Di akhir persidangan, Kaligis mendesak agar Komisi Pemberantasan Korupsi (KPK) masuk mengawasi. Menurutnya, ada indikasi kerugian negara yang justru lahir dari aktivitas POS. "PT Position yang ambil untuk kepentingan sendiri. Negara pasti dirugikan kalau begitu," ujarnya.
Di sisi lain, publik menelisik siapa sebenarnya POS. Mayoritas sahamnya dikuasai PT Tanito Harum Nickel, bagian dari Harum Energy milik taipan Kiki Barki---salah satu orang terkaya Indonesia versi Forbes. Nama mantan Jaksa Agung Basrief Arief tercatat sebagai komisaris. Dengan struktur seperti ini, dugaan pun menguat: keberanian mereka membuka jalan dan mengeruk ore tanpa izin lahir dari jejaring modal, hukum, dan politik yang kuat.
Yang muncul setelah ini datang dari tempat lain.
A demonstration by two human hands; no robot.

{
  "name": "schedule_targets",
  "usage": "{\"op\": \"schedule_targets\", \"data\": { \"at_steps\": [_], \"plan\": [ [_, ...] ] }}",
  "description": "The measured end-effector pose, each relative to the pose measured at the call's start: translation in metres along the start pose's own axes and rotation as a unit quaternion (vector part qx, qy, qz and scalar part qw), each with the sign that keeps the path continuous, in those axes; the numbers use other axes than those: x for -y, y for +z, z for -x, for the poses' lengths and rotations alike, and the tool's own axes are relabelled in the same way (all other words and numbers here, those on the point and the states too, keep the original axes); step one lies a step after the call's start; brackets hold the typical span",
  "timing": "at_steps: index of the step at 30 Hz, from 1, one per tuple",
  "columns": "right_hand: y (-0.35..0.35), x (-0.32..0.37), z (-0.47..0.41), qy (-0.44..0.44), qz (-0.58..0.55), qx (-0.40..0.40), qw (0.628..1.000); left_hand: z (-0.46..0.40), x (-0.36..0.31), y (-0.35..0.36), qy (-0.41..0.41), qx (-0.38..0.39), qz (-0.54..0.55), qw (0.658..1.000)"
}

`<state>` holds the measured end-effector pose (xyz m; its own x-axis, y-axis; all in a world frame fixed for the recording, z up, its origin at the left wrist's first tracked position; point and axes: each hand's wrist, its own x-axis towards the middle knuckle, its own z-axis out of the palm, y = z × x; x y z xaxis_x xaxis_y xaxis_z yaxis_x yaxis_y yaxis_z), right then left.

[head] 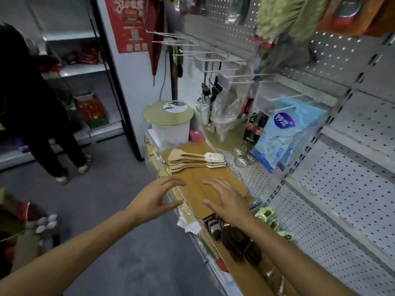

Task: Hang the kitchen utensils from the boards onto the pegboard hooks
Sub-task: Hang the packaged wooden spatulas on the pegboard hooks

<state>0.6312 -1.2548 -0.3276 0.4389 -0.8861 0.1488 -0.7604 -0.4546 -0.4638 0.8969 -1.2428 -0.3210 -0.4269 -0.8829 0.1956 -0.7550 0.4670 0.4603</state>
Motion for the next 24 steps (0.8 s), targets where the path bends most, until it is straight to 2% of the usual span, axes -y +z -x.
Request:
{"op": "schedule_targets", "data": {
  "at_steps": [11, 16, 24],
  "plan": [
    [0.036, -0.027, -0.124, 0.034, -0.013, 0.000, 0.999, -0.098, 0.121, -0.002, 0.007, 0.047, 0.022, 0.999],
    [0.069, -0.031, -0.183, 0.088, -0.020, -0.009, 0.996, -0.155, 0.193, 0.000, 0.051, 0.075, 0.039, 0.995],
    [0.140, -0.049, -0.276, 0.224, -0.022, -0.007, 0.974, -0.245, 0.320, 0.032, 0.129, 0.160, 0.034, 0.978]
  ]
}}
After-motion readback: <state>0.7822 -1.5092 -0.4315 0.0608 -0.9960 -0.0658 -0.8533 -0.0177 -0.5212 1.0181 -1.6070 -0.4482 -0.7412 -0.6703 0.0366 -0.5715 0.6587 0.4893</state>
Investigasi Center of Energy and Resources Indonesia (CERI) menambahkan lapisan kecurigaan. Direktur Eksekutif CERI, Yusri Usman, menyebut POS telah melakukan tindak pidana kehutanan dan Minerba. Ia menegaskan, "Yang melakukan kejahatan kehutanan seharusnya PT Position. Tapi yang dijadikan tersangka malah karyawan PT WKM. Ini jelas kriminalisasi hukum," kata Yusri.
Dari Halmahera hingga ruang sidang Jakarta, benang merahnya sama: sebuah jalan yang lahir tiba-tiba, dipakai mengangkut ore, meninggalkan kerusakan ekologis, dan menimbulkan kejanggalan hukum.
Presiden Prabowo Subianto dalam pidatonya awal Agustus 2025 menyebut akan menertibkan lebih dari seribu tambang ilegal, termasuk di Halmahera Timur. Pidato itu memberi harapan, tapi juga mengundang pertanyaan: apakah negara berani menindak perusahaan yang punya jejaring kuat?
Di Halmahera, jalan hutan memang tidak pernah netral. Ia bisa jadi urat nadi ekonomi, tapi juga luka ekologis. Dalam sengketa WKM vs POS, jalan itu menjelma simbol kerakusan. Montesquieu pernah menulis: "Di mana pun ada kekuasaan, di situ ada potensi penyalahgunaan." Kalimat itu kini bergema, bukan di ruang filsafat, melainkan di Sungai Sangaji yang keruh, di desa-desa yang kehilangan air, dan di ruang sidang Jakarta yang riuh oleh suara seorang pengacara tua bernama Otto Cornelis Kaligis.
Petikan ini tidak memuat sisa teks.